_Work instructions_
Retype each record below word for word. Leave the pictures out.

===== Raw data

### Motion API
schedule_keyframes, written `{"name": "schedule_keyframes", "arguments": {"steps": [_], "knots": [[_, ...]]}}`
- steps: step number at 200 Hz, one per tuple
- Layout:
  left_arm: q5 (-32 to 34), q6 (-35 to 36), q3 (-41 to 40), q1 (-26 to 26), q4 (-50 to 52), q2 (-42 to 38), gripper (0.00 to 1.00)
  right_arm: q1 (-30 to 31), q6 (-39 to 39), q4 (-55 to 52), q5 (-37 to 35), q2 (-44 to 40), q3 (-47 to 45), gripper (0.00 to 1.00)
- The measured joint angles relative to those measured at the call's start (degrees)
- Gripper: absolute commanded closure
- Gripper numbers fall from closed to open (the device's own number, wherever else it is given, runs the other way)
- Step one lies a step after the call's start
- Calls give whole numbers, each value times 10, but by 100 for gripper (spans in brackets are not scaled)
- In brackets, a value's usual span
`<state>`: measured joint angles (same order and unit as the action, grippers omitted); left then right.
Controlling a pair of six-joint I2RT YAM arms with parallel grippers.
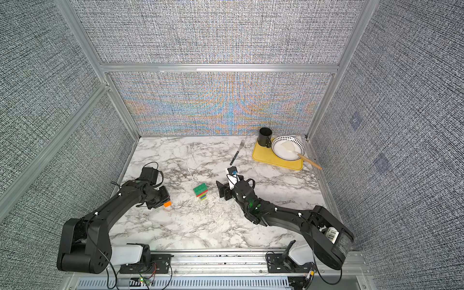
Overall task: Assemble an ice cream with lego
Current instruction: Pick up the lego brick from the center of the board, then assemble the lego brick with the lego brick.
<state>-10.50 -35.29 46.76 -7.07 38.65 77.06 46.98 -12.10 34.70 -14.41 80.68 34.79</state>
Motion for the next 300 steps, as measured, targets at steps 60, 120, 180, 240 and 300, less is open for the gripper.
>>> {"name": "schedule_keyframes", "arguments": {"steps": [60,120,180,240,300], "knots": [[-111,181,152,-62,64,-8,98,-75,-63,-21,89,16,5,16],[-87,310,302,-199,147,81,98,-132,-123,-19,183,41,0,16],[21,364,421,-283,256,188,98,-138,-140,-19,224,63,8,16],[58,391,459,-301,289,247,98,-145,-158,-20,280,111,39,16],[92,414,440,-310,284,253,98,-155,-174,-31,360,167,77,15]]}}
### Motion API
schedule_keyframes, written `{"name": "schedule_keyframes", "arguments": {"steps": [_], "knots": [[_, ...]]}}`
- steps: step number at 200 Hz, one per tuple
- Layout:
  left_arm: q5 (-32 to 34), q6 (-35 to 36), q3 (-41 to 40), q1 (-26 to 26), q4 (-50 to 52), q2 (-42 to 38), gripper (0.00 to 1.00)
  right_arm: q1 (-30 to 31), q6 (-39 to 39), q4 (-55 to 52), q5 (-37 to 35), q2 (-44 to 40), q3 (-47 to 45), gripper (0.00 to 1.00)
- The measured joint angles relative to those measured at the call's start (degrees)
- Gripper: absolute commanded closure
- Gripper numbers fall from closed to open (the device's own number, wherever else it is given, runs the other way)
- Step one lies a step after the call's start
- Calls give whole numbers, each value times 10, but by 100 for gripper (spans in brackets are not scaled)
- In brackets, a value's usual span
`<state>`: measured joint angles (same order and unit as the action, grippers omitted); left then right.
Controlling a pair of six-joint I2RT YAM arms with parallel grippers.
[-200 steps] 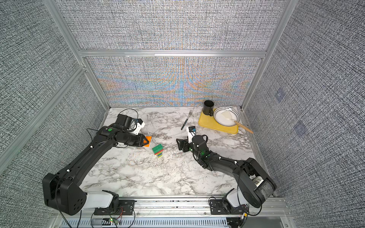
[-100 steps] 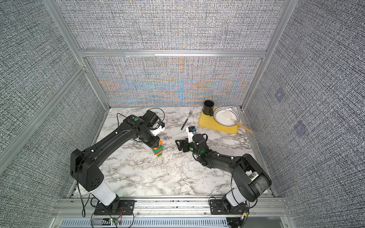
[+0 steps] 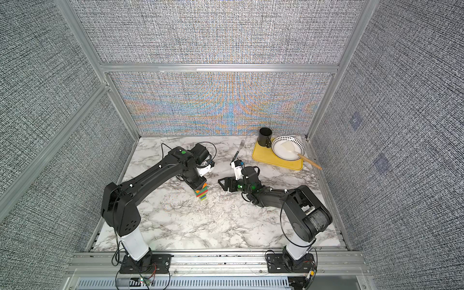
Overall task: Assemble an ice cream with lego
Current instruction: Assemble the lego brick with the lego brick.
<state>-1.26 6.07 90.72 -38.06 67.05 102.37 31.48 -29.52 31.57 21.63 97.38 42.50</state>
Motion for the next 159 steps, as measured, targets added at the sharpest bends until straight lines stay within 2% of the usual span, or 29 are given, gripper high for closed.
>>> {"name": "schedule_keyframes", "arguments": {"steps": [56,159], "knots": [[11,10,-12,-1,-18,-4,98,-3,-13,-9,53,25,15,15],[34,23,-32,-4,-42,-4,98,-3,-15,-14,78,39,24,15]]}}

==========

_Written solution_
### Motion API
schedule_keyframes, written `{"name": "schedule_keyframes", "arguments": {"steps": [_], "knots": [[_, ...]]}}`
- steps: step number at 200 Hz, one per tuple
- Layout:
  left_arm: q5 (-32 to 34), q6 (-35 to 36), q3 (-41 to 40), q1 (-26 to 26), q4 (-50 to 52), q2 (-42 to 38), gripper (0.00 to 1.00)
  right_arm: q1 (-30 to 31), q6 (-39 to 39), q4 (-55 to 52), q5 (-37 to 35), q2 (-44 to 40), q3 (-47 to 45), gripper (0.00 to 1.00)
- The measured joint angles relative to those measured at the call's start (degrees)
- Gripper: absolute commanded closure
- Gripper numbers fall from closed to open (the device's own number, wherever else it is given, runs the other way)
- Step one lies a step after the call's start
- Calls give whole numbers, each value times 10, but by 100 for gripper (spans in brackets are not scaled)
- In brackets, a value's usual span
`<state>`: measured joint angles (same order and unit as the action, grippers omitted); left then right.
Controlling a pair of six-joint I2RT YAM arms with parallel grippers.
Overall task: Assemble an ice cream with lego
Current instruction: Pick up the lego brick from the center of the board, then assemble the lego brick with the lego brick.
<state>-10.50 -35.29 46.76 -7.07 38.65 77.06 46.98 -12.10 34.70 -14.41 80.68 34.79</state>
Motion for the next 300 steps, as measured, targets at steps 60, 120, 180, 240 and 300, less is open for the gripper.
>>> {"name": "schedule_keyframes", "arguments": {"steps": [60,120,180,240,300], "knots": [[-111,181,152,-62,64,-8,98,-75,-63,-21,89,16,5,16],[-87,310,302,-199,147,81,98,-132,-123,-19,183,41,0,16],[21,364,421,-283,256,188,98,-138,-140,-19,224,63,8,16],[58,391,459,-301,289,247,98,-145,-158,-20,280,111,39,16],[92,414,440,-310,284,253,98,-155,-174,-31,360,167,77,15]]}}
### Motion API
schedule_keyframes, written `{"name": "schedule_keyframes", "arguments": {"steps": [_], "knots": [[_, ...]]}}`
- steps: step number at 200 Hz, one per tuple
- Layout:
  left_arm: q5 (-32 to 34), q6 (-35 to 36), q3 (-41 to 40), q1 (-26 to 26), q4 (-50 to 52), q2 (-42 to 38), gripper (0.00 to 1.00)
  right_arm: q1 (-30 to 31), q6 (-39 to 39), q4 (-55 to 52), q5 (-37 to 35), q2 (-44 to 40), q3 (-47 to 45), gripper (0.00 to 1.00)
- The measured joint angles relative to those measured at the call's start (degrees)
- Gripper: absolute commanded closure
- Gripper numbers fall from closed to open (the device's own number, wherever else it is given, runs the other way)
- Step one lies a step after the call's start
- Calls give whole numbers, each value times 10, but by 100 for gripper (spans in brackets are not scaled)
- In brackets, a value's usual span
`<state>`: measured joint angles (same order and unit as the action, grippers omitted); left then right.
Controlling a pair of six-joint I2RT YAM arms with parallel grippers.
[-200 steps] 
[-100 steps] 
[+0 steps] 
Overall task: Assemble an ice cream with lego
Current instruction: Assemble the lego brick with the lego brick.
<state>-1.26 6.07 90.72 -38.06 67.05 102.37 31.48 -29.52 31.57 21.63 97.38 42.50</state>
Motion for the next 159 steps, as measured, targets added at the sharpest bends until straight lines stay within 2% of the usual span, or 29 are given, gripper high for closed.
>>> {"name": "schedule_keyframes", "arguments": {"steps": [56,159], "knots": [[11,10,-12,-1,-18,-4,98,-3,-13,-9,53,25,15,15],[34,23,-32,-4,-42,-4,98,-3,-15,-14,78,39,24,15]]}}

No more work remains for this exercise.